Face à une telle attitude, je préfère maintenir fermement notre verdict : ... Oui, mille fois oui, le Goulag est déjà dans Marx. Et il suffit de lire la lettre bouleversante de Pierre-Joseph Proudhon à Charles Marx, qui devait mettre fin aux rapports établis, au début des années 40 du siècle dernier, entre les deux hommes, pour s’aper­cevoir que le génie prophétique du père du fédéralisme lui avait permis de déceler les premiers linéaments du Goulag en construction, non seulement avant les Grundrisse mais aussi avant le Manifeste communiste [6]. Discernement prodigieux qui ne trouve, toutefois, sa justification complémentaire que dans la prise en considération de la théorie marxienne de la propriété.


* Cf. Robert Aron et Alexandre Marc, Les principes du fédéralisme, Paris, Ed. du Portulan, 1947.
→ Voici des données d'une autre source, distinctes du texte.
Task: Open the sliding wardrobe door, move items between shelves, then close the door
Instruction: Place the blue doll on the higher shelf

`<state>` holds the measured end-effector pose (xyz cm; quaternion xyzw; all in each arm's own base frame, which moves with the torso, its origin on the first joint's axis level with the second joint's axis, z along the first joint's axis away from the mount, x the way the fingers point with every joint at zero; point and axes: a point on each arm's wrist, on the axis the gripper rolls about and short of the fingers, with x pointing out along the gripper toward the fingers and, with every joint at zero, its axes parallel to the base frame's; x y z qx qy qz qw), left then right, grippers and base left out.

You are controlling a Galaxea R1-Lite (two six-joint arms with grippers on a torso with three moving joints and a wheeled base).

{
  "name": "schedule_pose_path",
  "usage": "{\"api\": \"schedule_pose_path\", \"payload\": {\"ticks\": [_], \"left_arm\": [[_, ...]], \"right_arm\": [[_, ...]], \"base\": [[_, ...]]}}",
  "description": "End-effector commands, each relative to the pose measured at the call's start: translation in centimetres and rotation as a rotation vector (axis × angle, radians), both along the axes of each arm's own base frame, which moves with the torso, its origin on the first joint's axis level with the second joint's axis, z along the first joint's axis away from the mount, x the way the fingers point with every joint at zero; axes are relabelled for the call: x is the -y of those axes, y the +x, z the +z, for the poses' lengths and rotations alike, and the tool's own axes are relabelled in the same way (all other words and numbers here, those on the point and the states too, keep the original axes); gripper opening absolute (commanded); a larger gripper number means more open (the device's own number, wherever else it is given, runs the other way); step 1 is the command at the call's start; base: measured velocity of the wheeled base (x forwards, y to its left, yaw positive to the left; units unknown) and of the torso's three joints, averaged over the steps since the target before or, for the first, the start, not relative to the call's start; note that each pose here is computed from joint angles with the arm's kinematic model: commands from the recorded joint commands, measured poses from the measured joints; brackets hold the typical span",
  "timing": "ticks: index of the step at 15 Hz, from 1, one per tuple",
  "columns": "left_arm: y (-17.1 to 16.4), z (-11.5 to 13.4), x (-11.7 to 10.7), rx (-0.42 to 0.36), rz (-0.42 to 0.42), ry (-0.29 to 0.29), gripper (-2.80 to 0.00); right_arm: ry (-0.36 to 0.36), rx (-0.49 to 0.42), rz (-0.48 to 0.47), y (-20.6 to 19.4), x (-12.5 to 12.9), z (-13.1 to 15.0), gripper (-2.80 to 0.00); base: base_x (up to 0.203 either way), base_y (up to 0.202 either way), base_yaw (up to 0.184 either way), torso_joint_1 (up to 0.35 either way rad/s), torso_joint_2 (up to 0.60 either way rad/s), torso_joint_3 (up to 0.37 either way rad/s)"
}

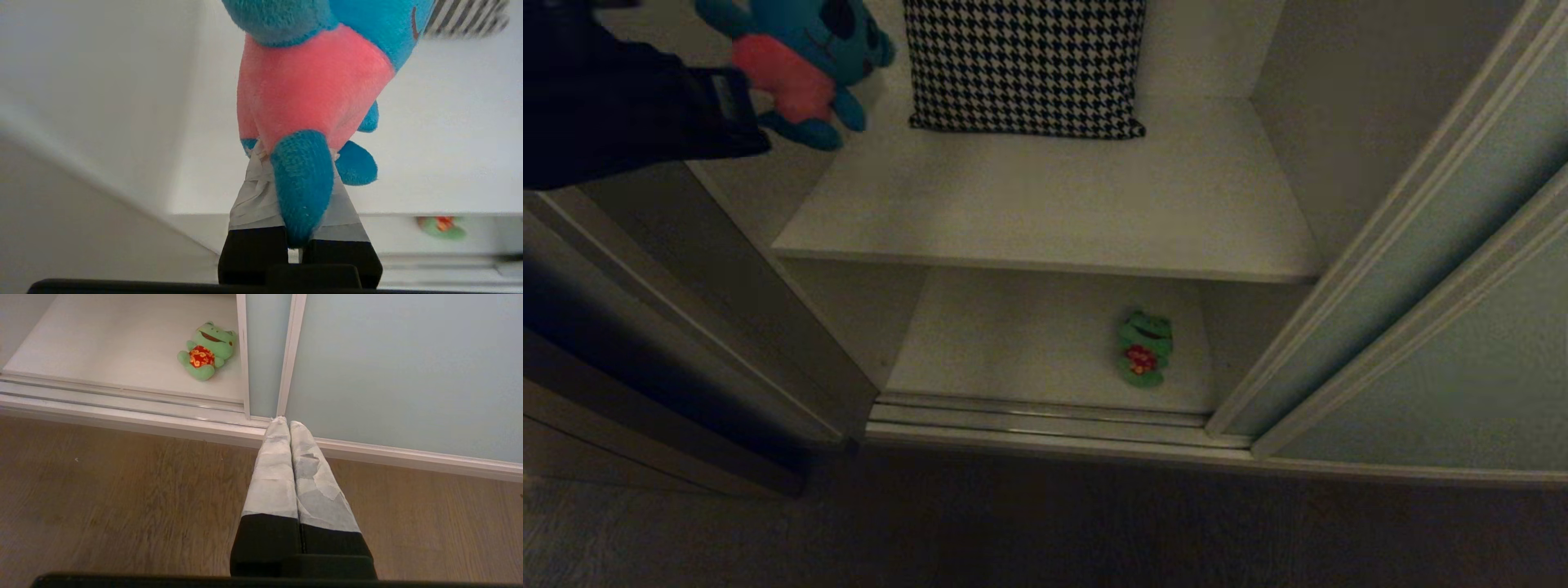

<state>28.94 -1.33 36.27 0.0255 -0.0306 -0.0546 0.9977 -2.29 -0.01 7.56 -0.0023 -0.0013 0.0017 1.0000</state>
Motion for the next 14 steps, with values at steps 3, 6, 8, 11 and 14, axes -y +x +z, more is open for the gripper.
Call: {"api": "schedule_pose_path", "payload": {"ticks": [3,6,8,11,14], "left_arm": [[6.6,-3.7,0.8,-0.118,-0.016,-0.053,-2.8],[8.8,-4.5,1.0,-0.138,-0.018,-0.064,-2.8],[9.9,-6.3,1.3,-0.189,-0.021,-0.072,-2.8],[11.1,-6.7,1.4,-0.194,-0.019,-0.116,-2.8],[11.9,-6.5,1.4,-0.169,-0.016,-0.12,-2.8]], "right_arm": [[0.0,-0.001,0.001,0.0,0.0,0.0,-2.8],[0.0,-0.001,0.0,0.0,0.0,0.0,-2.8],[0.0,-0.001,0.001,0.0,0.0,0.0,-2.8],[-0.001,-0.001,0.001,0.0,0.0,0.0,-2.8],[0.0,-0.001,0.0,0.0,0.0,0.0,-2.8]], "base": [[0.0,0.0,0.0,0.0,0.0,0.0],[0.0,0.0,0.0,0.0,0.0,0.0],[0.0,0.0,0.0,0.0,0.0,0.0],[0.0,0.0,0.0,0.0,0.0,0.0],[0.0,0.0,0.0,0.0,0.0,0.0]]}}
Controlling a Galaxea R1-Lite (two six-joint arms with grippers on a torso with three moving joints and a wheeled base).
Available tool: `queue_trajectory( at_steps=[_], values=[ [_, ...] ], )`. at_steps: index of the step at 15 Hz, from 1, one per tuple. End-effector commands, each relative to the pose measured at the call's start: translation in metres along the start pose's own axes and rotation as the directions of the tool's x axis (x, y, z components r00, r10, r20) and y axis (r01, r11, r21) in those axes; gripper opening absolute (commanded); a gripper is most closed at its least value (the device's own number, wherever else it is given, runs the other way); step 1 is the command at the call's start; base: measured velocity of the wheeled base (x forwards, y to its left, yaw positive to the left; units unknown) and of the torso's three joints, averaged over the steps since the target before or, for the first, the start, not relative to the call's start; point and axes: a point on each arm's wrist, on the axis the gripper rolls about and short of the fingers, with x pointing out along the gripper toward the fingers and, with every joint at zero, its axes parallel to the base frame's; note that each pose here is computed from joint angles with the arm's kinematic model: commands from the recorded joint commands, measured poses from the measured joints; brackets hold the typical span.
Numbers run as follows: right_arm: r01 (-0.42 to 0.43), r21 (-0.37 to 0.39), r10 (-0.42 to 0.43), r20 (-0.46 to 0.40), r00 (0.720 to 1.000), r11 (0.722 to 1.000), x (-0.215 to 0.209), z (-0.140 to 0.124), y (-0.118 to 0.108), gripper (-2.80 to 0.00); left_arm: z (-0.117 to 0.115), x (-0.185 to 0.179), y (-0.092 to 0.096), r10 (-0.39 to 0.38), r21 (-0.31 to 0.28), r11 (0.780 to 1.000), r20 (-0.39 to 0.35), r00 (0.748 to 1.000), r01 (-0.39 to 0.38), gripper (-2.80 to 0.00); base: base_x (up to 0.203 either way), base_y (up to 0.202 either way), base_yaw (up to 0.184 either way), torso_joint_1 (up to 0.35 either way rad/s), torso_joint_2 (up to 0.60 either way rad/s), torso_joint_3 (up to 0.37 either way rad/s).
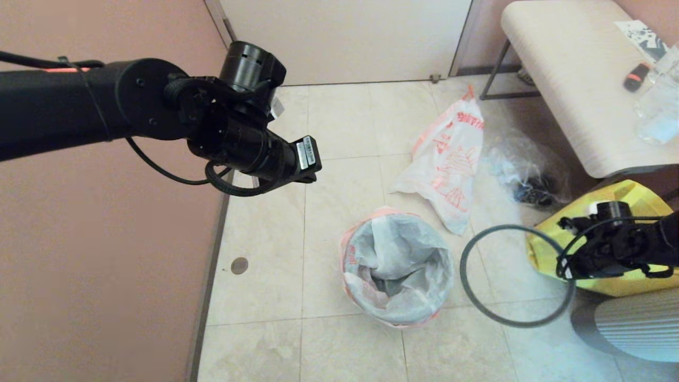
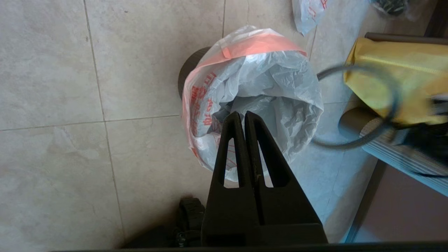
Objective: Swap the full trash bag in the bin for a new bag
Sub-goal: Place the trash can ring on the trash can
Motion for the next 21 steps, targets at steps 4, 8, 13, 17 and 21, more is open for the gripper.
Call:
queue_trajectory(
  at_steps=[4,8,13,17,21],
  values=[
    [0.013,0.036,-0.024,0.341,0.94,0.999,-0.091,0.069,-0.018,-2.8,0.0,0.003,0.0,0.004,-0.004,1.0,-0.004,1.0,-0.004,-2.8,0.0,0.0,0.0,0.0,0.0,0.0],
    [-0.089,0.082,0.031,0.539,0.842,0.993,-0.14,0.106,0.003,-2.8,0.0,0.007,0.001,0.003,-0.006,1.0,0.001,1.0,-0.003,-2.8,0.0,0.0,0.0,0.0,0.0,0.0],
    [-0.245,0.094,0.133,0.631,0.764,0.965,-0.193,0.128,0.041,-2.8,0.001,0.005,0.001,0.002,-0.006,1.0,0.004,1.0,-0.002,-2.8,0.0,0.0,0.0,0.0,0.0,0.0],
    [-0.321,0.023,0.292,0.353,0.889,0.947,-0.189,0.121,0.083,-2.8,0.001,0.006,0.002,0.005,-0.009,1.0,0.006,1.0,-0.005,-2.8,0.0,0.0,0.0,0.0,0.0,0.0],
    [-0.458,-0.066,0.462,0.104,0.881,0.887,-0.16,0.117,0.131,-2.8,0.001,0.009,0.003,0.009,-0.006,1.0,-0.001,1.0,-0.009,-2.8,0.0,0.0,0.0,0.0,0.0,0.0]
  ],
)
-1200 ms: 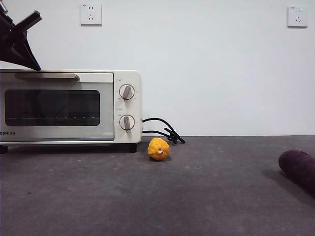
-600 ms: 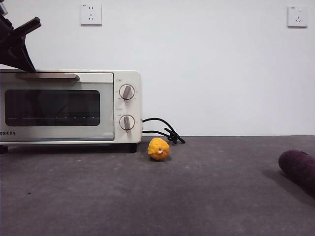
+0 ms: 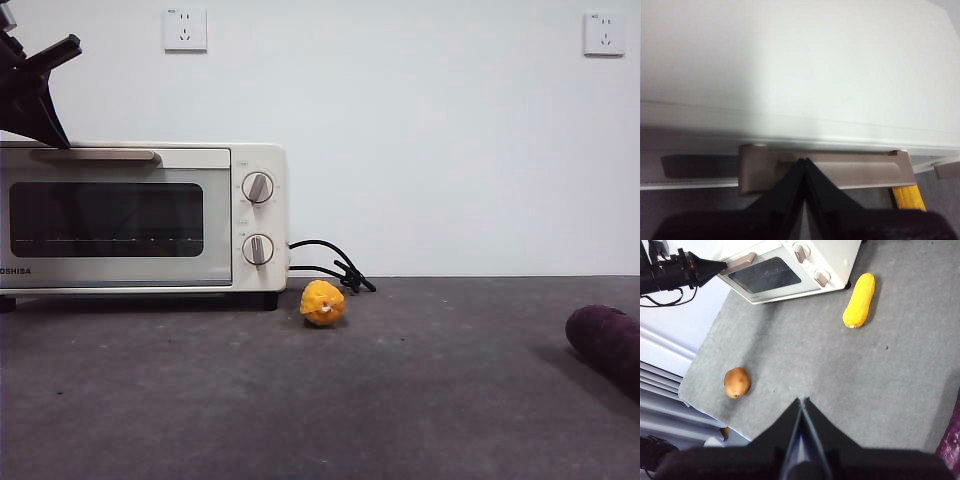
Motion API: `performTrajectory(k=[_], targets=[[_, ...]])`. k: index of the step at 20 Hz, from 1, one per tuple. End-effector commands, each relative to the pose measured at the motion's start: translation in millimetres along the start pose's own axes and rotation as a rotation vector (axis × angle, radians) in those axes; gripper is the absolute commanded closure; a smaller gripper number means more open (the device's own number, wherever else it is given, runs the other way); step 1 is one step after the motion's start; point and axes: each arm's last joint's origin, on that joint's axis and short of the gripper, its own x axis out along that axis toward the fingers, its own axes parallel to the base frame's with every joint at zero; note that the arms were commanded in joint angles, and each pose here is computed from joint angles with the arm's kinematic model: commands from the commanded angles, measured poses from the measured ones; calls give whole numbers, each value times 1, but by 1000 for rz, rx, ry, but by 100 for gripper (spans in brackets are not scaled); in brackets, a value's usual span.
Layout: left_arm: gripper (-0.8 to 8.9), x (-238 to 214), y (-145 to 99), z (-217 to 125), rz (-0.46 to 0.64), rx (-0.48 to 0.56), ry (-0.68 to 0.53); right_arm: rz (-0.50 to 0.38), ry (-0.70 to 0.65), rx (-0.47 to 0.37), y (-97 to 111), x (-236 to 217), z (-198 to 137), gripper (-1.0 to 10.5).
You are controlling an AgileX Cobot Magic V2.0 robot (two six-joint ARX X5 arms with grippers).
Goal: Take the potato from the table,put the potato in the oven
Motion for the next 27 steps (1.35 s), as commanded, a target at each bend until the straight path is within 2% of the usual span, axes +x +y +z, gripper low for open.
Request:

[1Carnet, de P-J. Proudhon, 23 sep. 1847, Ed. Marcel Rivière.

[2Dans un livre publié au moment où ce texte était déjà terminé, de sorte que je n’ai pu en tenir compte comme je l’eusse voulu : Gunnar Myrdal, Procès de la croissance, Paris, Coll. Economies d’aujourd’hui, P.U.F., 1978.

[3Maximilien Rubel, Marx critique du marxisme, op. cit., p. 55.

[4Il s’agit de Jean Lacroix. Hélas ! Je n’ai jamais eu de chance avec ce spécialiste universitaire du personnalisme qui devrait pourtant avoir tant de titres à notre reconnaissance... Pourquoi faut-il que son récent article sur la dialectique fasse surgir des souvenirs contradictoires — Jean Lacroix, au début des années 30, défendant la démocratie parlementaire contre les légitimes colères de Péguy ; — Jean Lacroix, en 1942. exaltant les ambigüités initiales d’Uriage contre les exigences de la Résistance, pure et dure ; — Jean Lacroix, après la Libération, pronant (toujours devant moi) l’adhésion au « Front national » ; — Jean Lacroix... Mais il vaut mieux en rester là : si j’avais le génie de Péguy, je serais peut-etre tenté de rédiger Un nouveau théologien suite.

[5Cf. Le Nouvel Observateur, n° 669, 5-11 septembre 1977.

[6Lettre éditée dans Philosophie de la misère, Misère de la philosophie, t. III, p. 325, op. cit.